[Assignment] The stretch wanted below opens at the line containing "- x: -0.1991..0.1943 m" and closes at the line containing "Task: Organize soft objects". Please return it exactly, with no other lines.

[Provided records]
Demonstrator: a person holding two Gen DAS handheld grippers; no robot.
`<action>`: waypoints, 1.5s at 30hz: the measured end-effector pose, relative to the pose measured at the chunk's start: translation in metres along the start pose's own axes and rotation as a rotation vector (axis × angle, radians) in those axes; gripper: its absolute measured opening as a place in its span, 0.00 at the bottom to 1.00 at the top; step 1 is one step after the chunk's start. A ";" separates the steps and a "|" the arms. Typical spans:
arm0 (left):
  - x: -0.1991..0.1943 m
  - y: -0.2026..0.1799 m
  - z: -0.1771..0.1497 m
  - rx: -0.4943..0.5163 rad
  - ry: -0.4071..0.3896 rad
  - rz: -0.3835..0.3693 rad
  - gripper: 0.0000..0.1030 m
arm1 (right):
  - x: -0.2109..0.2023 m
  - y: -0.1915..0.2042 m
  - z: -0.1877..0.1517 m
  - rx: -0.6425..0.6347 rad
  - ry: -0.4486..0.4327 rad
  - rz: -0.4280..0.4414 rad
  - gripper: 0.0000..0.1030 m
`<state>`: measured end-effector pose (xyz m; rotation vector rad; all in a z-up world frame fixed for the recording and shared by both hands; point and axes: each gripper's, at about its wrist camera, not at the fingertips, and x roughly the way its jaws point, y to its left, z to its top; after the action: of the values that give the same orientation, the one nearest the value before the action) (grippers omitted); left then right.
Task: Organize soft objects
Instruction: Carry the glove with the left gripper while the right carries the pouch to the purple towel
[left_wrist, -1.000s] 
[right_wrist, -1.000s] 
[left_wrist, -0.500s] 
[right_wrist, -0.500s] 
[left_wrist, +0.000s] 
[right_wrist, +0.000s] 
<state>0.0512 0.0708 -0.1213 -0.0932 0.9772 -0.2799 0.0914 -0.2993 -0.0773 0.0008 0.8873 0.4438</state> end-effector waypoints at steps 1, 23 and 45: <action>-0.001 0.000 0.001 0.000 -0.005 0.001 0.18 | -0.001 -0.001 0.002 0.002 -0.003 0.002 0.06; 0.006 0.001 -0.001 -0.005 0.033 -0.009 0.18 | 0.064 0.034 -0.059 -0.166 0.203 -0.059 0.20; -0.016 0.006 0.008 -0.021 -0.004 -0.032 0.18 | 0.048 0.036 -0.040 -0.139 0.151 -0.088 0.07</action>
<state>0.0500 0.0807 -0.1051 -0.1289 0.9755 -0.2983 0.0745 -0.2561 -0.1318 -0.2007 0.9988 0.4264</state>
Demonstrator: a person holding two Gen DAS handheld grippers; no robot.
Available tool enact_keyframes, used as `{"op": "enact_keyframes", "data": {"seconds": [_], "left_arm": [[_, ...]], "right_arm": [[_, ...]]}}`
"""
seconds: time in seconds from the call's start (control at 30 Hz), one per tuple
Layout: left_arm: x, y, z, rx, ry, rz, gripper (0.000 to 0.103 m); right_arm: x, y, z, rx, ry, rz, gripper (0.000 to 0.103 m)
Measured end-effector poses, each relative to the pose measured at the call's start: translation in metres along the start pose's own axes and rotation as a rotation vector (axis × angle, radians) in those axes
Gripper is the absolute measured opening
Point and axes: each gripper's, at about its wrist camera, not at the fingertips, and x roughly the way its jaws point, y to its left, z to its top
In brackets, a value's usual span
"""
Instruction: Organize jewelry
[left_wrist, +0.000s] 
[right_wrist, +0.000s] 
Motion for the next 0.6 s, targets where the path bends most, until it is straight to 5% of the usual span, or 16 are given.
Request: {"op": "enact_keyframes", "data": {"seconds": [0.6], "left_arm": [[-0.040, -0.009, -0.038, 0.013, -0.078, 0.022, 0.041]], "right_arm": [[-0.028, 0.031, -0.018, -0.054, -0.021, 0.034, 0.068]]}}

[Answer space]
  - x: -0.1991..0.1943 m
  - y: -0.2026..0.1799 m
  - z: -0.1771..0.1497 m
  - rx: -0.4943..0.5163 rad
  - ry: -0.4071..0.3896 rad
  - rz: -0.3835..0.3693 rad
  - gripper: 0.0000..0.1030 m
arm1 (right):
  - x: -0.2109..0.2023 m
  - y: -0.1915..0.2042 m
  - z: -0.1877..0.1517 m
  - rx: -0.6425..0.6347 rad
  - ry: -0.4486..0.4327 rad
  - rz: -0.4280..0.4414 rad
  - gripper: 0.0000..0.1030 m
`<state>`: measured end-effector pose (xyz m; rotation vector rad; all in a z-up world frame fixed for the recording and shared by both hands; point and axes: each gripper's, at about its wrist camera, not at the fingertips, and x roughly the way its jaws point, y to its left, z to its top; after the action: of the values that give the same orientation, the one nearest the value before the action) (grippers omitted); left then right.
Task: Organize soft objects

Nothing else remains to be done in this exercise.